Water is the new oil for global
financial powerhouses and water is being commoditized and traded in
global stock exchanges.
Today in addition to being able
to buy water rights and purchase lakes on private land, an individual or
a corporation can invest in water-targeted hedge funds, index funds and
exchange-traded funds (EFTs), water certificates, shares of water
engineering and technology companies, shares of multinational private
water utilities, shares of multinational banks and investment banks that
own water companies, and a host of other newfangled water investments in
this U.S.$425 billion industry which is expected to become a U.S.$1
trillion industry within five years. And if one happens to be a tycoon,
one can also create his or her own private water districts and water
utilities.
The recent media coverage on
water has centered on individual corporations and super-investors
seeking to control water by buying up water rights and water utilities.

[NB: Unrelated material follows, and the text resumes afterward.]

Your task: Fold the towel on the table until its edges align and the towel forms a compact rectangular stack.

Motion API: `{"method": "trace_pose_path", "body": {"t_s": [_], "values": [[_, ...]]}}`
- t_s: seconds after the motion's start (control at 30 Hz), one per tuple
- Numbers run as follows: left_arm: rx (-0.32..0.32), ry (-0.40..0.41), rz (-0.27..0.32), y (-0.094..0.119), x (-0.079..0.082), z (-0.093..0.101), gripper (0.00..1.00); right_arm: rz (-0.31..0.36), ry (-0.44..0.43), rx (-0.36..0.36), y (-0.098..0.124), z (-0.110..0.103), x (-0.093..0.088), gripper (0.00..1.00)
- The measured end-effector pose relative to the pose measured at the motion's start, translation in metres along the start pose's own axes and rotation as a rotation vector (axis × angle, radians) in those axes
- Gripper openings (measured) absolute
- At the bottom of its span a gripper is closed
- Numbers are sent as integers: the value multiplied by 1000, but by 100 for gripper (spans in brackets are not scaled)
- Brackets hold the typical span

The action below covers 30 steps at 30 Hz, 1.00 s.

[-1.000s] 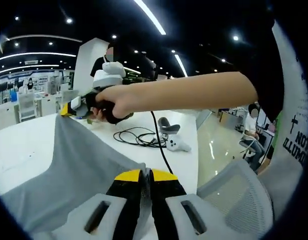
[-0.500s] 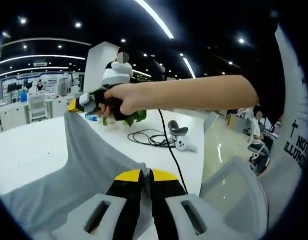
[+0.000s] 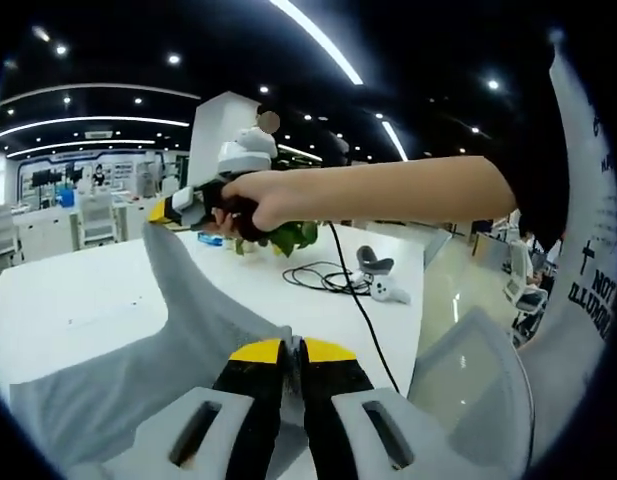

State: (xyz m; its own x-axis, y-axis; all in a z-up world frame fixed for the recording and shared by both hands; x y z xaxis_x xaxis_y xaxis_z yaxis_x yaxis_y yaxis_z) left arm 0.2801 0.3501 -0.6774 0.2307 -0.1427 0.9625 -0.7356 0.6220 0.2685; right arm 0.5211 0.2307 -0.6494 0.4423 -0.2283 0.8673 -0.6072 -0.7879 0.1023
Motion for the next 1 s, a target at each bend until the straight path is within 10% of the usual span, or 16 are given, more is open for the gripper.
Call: {"method": "trace_pose_path", "body": {"t_s": [1.0], "values": [[184, 34, 23, 78, -10, -74, 6, -44, 2, 119, -83, -66, -12, 0]]}}
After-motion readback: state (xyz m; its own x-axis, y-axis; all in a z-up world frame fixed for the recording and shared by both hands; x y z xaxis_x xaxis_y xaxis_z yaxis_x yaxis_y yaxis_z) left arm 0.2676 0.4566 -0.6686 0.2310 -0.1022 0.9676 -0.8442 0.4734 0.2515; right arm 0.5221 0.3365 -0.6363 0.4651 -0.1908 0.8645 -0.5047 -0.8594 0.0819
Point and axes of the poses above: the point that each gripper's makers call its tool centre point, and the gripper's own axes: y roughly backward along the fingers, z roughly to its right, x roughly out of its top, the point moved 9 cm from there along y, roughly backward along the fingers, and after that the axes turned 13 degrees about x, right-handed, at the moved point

But paradoxically the hidden story is a far more complicated one. The
real story of the global water sector is a convoluted one involving
"interlocking globalized capital": Wall Street and global investment
firms, banks, and other elite private-equity firms -- often transcending
national boundaries to partner with each other, with banks and hedge
funds, with technology corporations and insurance giants, with regional
public-sector pension funds, and with sovereign wealth funds -- are
moving rapidly into the water sector to buy up not only water rights and
water-treatment technologies, but also to privatize public water
utilities and infrastructure.
"Water" and "water sector" are
used broadly to refer to water rights (i.e., the right to tap
groundwater, aquifers, and rivers), land with bodies of water on it or
under it (i.e., lakes, ponds, and natural springs on the surface, or
groundwater underneath), water-purification and treatment technologies
(e.g., desalination, treatment chemicals and equipment), irrigation and
well-drilling technologies, water and sanitation services and utilities,
water infrastructure maintenance and construction (from pipes and
distribution to all scales of treatment plants for residential,
commercial, industrial, and municipal uses), water engineering services
(e.g., those involved in the design and construction of water-related
facilities), and retail water sector (such as those involved in the
production, operation, and sales of bottled water, water vending
machines, bottled water subscription and delivery services, water
trucks, and water tankers).
The story is multifaceted: In the
midst of a recessionary economy with a blistering financial and economic
crisis, declining employment, and a shrinking tax base, many financially
strapped and debt-ridden local governments are beginning to relinquish
public infrastructure (including water) and municipal services
(including water and sewage utilities) to privatization by Wall Street
and other global investors.
At the same time, Wall Street and
multinational banks are seeing water, food, energy, and public
infrastructure as safe investment havens with stable returns and
financially liquid assets. Simultaneously, they are waking up to the
golden opportunity presented by the current reality of a thirstier,
water-scarcer world caused by global climate change (and its extreme
weather), rapidly depleting groundwater and aquifers, increasing water
pollution, soaring water demand exerted by population increases,
fast-rising agricultural and industrial uses, and crumbling water
infrastructure worldwide requiring billions of dollars annually in
maintenance and upgrade.
Often, the picture painted by
mainstream media and water-rights activists is too simple -- that of a
single corporation (such as Coca-Cola in India or Bechtel in Bolivia)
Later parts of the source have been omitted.